Task to carry out => Nothing should be omitted: restate the full listing word for word.

Material shown =>
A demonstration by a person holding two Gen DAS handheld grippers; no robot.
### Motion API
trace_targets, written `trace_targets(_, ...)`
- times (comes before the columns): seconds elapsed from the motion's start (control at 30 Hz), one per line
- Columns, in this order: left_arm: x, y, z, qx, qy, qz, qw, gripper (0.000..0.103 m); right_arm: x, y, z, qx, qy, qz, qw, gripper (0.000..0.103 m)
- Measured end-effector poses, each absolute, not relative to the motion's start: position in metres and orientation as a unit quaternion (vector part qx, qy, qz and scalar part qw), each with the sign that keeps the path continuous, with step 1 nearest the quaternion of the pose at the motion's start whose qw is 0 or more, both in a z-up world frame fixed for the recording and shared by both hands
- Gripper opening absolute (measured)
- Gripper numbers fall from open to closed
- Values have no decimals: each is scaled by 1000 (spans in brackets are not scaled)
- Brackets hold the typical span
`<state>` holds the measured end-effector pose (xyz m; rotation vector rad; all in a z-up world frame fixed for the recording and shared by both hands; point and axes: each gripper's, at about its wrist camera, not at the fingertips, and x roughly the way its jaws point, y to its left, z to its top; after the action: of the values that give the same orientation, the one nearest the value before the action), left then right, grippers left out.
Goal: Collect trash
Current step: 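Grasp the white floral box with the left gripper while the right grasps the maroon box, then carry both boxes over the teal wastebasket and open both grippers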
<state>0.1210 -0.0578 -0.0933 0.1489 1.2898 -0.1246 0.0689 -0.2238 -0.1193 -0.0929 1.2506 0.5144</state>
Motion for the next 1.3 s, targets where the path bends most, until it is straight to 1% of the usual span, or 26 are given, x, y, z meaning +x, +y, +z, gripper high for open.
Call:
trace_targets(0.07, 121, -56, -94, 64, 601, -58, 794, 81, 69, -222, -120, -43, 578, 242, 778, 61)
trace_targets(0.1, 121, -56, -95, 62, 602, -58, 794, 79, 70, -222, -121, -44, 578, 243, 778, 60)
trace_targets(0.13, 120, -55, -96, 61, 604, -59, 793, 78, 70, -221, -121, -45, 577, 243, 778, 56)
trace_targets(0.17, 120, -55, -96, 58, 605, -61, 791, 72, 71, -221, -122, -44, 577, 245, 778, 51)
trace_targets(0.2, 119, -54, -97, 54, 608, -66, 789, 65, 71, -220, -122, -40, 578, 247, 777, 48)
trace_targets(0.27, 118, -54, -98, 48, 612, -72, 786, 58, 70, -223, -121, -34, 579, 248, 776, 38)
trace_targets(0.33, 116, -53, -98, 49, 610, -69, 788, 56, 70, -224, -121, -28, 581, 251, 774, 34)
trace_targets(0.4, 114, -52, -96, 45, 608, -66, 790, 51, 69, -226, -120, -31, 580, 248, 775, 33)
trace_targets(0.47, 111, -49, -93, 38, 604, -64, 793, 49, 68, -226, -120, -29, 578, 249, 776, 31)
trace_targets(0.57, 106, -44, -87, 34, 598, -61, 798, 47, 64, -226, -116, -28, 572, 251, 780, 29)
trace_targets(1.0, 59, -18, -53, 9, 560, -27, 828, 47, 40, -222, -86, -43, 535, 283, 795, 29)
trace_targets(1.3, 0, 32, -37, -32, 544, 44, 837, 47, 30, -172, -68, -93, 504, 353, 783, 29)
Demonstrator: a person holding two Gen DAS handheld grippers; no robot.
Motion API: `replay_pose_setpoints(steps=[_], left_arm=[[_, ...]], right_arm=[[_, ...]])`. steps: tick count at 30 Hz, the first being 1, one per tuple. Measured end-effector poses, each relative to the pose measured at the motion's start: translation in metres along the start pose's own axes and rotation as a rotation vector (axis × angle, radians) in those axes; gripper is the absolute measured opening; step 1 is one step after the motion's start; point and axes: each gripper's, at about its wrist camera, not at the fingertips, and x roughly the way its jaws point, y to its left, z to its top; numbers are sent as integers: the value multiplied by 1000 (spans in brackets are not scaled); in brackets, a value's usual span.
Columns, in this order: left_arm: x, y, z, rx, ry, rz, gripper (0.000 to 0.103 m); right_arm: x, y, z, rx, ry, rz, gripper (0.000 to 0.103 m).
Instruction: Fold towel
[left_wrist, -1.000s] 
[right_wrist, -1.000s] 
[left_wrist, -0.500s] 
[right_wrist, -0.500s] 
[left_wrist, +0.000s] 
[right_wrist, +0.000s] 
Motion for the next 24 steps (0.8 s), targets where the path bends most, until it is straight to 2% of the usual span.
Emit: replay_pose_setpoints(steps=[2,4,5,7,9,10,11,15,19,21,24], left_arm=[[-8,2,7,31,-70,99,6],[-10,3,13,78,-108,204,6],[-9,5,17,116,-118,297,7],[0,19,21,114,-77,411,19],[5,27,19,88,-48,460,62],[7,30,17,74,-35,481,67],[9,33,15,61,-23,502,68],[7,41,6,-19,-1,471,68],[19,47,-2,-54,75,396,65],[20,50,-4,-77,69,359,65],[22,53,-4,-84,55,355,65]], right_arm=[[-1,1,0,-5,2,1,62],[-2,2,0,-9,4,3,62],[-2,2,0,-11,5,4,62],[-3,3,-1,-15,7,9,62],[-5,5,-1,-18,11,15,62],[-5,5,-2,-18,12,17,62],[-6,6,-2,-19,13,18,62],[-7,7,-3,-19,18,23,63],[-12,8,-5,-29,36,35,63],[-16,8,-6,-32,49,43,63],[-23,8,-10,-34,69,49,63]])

Finished exercise =>
A demonstration by a person holding two Gen DAS handheld grippers; no robot.
### Motion API
trace_targets, written `trace_targets(_, ...)`
- times (comes before the columns): seconds elapsed from the motion's start (control at 30 Hz), one per line
- Columns, in this order: left_arm: x, y, z, qx, qy, qz, qw, gripper (0.000..0.103 m); right_arm: x, y, z, qx, qy, qz, qw, gripper (0.000..0.103 m)
- Measured end-effector poses, each absolute, not relative to the motion's start: position in metres and orientation as a unit quaternion (vector part qx, qy, qz and scalar part qw), each with the sign that keeps the path continuous, with step 1 nearest the quaternion of the pose at the motion's start whose qw is 0 or more, both in a z-up world frame fixed for the recording and shared by both hands
- Gripper opening absolute (measured)
- Gripper numbers fall from open to closed
- Values have no decimals: each is scaled by 1000 (spans in brackets are not scaled)
- Brackets hold the typical span
`<state>` holds the measured end-effector pose (xyz m; rotation vector rad; all in a z-up world frame fixed for the recording and shared by both hands; point and axes: each gripper's, at about its wrist camera, not at the fingertips, and x roughly the way its jaws point, y to its left, z to its top; after the action: of the values that give the same orientation, the one nearest the value before the action), left then right, grippers left out.
Goal: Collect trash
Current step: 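Grasp the white floral box with the left gripper while the right grasps the maroon box, then carry both boxes over the teal wastebasket and open both grippers
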<state>0.1210 -0.0578 -0.0933 0.1489 1.2898 -0.1246 0.0689 -0.2238 -0.1193 -0.0929 1.2506 0.5144</state>
Motion for the next 1.3 s, targets where the path bends most, until it is straight to 1% of the usual span, or 26 are given, x, y, z meaning +x, +y, +z, gripper high for open.
Call:
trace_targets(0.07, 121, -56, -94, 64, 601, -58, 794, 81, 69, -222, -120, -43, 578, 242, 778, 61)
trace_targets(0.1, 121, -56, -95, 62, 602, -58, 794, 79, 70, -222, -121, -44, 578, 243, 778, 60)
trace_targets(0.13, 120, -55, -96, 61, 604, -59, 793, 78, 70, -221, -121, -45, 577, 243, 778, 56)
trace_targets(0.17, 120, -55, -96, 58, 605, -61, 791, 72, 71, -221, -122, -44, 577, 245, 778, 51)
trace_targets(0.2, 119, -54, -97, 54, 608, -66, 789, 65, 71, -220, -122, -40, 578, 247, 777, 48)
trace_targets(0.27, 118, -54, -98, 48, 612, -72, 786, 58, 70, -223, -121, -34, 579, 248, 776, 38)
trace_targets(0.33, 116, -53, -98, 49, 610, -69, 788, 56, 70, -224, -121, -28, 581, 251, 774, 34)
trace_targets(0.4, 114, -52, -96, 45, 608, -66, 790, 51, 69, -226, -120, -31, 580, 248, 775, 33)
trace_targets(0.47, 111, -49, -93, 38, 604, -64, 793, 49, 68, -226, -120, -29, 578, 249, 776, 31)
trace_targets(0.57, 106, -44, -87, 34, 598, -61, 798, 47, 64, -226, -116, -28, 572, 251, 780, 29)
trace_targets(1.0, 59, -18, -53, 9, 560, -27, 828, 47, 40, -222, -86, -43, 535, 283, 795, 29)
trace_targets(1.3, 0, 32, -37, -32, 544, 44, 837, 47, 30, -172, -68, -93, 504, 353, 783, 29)
Demonstrator: a person holding two Gen DAS handheld grippers; no robot.
Motion API: `replay_pose_setpoints(steps=[_], left_arm=[[_, ...]], right_arm=[[_, ...]])`. steps: tick count at 30 Hz, the first being 1, one per tuple. Measured end-effector poses, each relative to the pose measured at the motion's start: translation in metres along the start pose's own axes and rotation as a rotation vector (axis × angle, radians) in those axes; gripper is the absolute measured opening; step 1 is one step after the motion's start; point and axes: each gripper's, at about its wrist camera, not at the fingertips, and x roughly the way its jaws point, y to its left, z to its top; numbers are sent as integers: the value multiplied by 1000 (spans in brackets are not scaled); in brackets, a value's usual span.
Columns, in this order: left_arm: x, y, z, rx, ry, rz, gripper (0.000 to 0.103 m); right_arm: x, y, z, rx, ry, rz, gripper (0.000 to 0.103 m).
Instruction: Fold towel
[left_wrist, -1.000s] 
[right_wrist, -1.000s] 
[left_wrist, -0.500s] 
[right_wrist, -0.500s] 
[left_wrist, +0.000s] 
[right_wrist, +0.000s] 
Motion for the next 24 steps (0.8 s), targets where the path bends most, until it is straight to 2% of the usual span.
Emit: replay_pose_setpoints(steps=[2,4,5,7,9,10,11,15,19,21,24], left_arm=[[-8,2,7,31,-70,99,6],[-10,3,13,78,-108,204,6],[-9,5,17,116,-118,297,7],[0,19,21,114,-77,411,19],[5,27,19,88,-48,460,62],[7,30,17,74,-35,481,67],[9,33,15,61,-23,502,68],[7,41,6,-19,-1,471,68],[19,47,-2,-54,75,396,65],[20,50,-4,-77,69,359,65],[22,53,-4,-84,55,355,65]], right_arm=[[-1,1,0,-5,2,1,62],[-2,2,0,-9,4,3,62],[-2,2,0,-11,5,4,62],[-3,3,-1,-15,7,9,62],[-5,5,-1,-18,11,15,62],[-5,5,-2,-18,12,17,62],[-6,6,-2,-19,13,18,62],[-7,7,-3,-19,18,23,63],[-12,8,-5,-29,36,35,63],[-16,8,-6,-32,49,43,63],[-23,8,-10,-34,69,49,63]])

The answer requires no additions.